The Fastest Ways To Dehumidify Your Home In The Summer

Unless you live somewhere dry like Las Vegas, Tucson, or Phoenix, you've probably dealt with plenty of those uncomfortable hot and humid summer days. Humidity isn't so bad when you can cool off at the beach or in a swimming pool, but when there's a lot of it inside your home, it's much less tolerable. In addition to causing physical discomfort, it can damage certain items and surfaces in your home if the moisture percentage in the air is high enough. The good news is, you can start to dehumidify your home in less than 20 minutes by running an air conditioning (AC) unit, or by using a whole house dehumidifier — if you don't mind waiting longer.

Although an air conditioning unit's primary purpose is to lower the temperature, it can also lower the humidity in a room. A dehumidifier, as the name reveals, removes moisture from the air (dehumidifies), but without changing the air temperature. Both can create a comfortable, healthy humidity level in your home. The United States Environmental Protection Agency recommends keeping the humidity level inside your home between 30 and 50%.

Run your air conditioner to dehumidify your home during summer

Regardless of what type of air conditioner you have (central, window, portable, etc.), it has the capacity to make and keep your home cool while also reducing the amount of humidity. Just be sure to set the thermostat to the "Auto" setting. Some units also include a setting that allows you to reduce humidity levels without cooling your home. This latter setting can benefit residents in areas with high humidity and relatively low summer temperatures, like Alaska.

Air conditioning units dehumidify areas by first pulling the warm air from your home and transferring it outside via a coolant called refrigerant. During this process, the air temperature decreases as it runs over cold evaporator coils in the unit. While the AC absorbs warmth, it also absorbs air moisture. The result? Dehumidification.

It's important to note, though, that various factors can affect the efficiency of the dehumidification process. For example, if your evaporator coils or filters are dirty, the AC unit is too small or too large, or the fan is set to the "On" setting, you may notice only a minimal reduction in humidity, if any at all. Otherwise, you can expect a noticeable drop in the humidity level after about 15 minutes.

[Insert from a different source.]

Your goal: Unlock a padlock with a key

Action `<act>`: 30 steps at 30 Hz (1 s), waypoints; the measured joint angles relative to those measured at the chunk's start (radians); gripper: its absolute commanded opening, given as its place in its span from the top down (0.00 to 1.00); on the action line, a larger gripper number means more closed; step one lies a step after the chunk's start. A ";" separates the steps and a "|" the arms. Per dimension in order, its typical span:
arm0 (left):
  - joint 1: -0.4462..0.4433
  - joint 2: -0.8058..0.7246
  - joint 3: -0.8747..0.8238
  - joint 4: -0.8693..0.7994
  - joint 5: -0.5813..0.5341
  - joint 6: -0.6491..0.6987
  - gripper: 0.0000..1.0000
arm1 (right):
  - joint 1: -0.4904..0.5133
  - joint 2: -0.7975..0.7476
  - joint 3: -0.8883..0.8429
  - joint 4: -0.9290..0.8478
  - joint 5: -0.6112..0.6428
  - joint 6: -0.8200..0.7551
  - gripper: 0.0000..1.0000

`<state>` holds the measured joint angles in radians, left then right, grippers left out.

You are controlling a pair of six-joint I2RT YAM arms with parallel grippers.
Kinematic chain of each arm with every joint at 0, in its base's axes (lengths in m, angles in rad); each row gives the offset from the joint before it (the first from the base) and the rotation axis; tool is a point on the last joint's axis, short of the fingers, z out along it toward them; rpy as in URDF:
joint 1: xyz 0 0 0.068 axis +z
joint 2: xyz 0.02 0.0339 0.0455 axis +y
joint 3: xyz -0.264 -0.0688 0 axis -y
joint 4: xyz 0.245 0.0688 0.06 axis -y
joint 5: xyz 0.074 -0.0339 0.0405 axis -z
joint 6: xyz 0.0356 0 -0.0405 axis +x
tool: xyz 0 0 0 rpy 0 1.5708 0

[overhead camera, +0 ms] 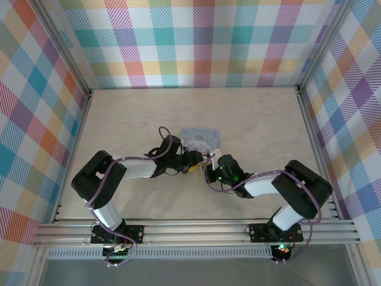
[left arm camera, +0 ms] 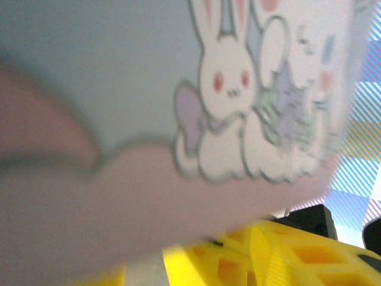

Use a whole-house dehumidifier

If your AC is ineffective at removing enough humidity from your home, or if your goal is only to dehumidify and not decrease the air temperature, a whole house dehumidifier will do the trick. Whole house dehumidifiers are designed to remove moisture in the air from a large space, with some units capable of dehumidifying up to 5,000 square feet. Don't need one for the entire home? You can purchase other dehumidifier types and sizes for smaller areas.

Remember, this appliance's only purpose is to reduce air moisture, so it typically does so more efficiently than an AC unit. By the way, you can determine the humidity level (percentage) in your home, using a hygrometer. A dehumidifier functions similarly to an air conditioner in that it absorbs warm air and moisture, and uses cooled coils. Via condensation, these coils remove air moisture and transfer it to the dehumidifier's reservoir, which eventually needs to be emptied. Unlike air conditioners, though, dehumidifiers blow out room-temperature air into a home, not cool air.

Although dehumidifiers are more efficient than AC units at removing moisture from the air, it takes longer before the dehumidification process ramps up. While an AC unit can start to reduce levels after 15 minutes, a standard dehumidifier will need to run for a least a few hours before having a significant impact. After that, it could still take up to 24 hours or more for the humidity in your home to reach a healthy level, depending on the starting point.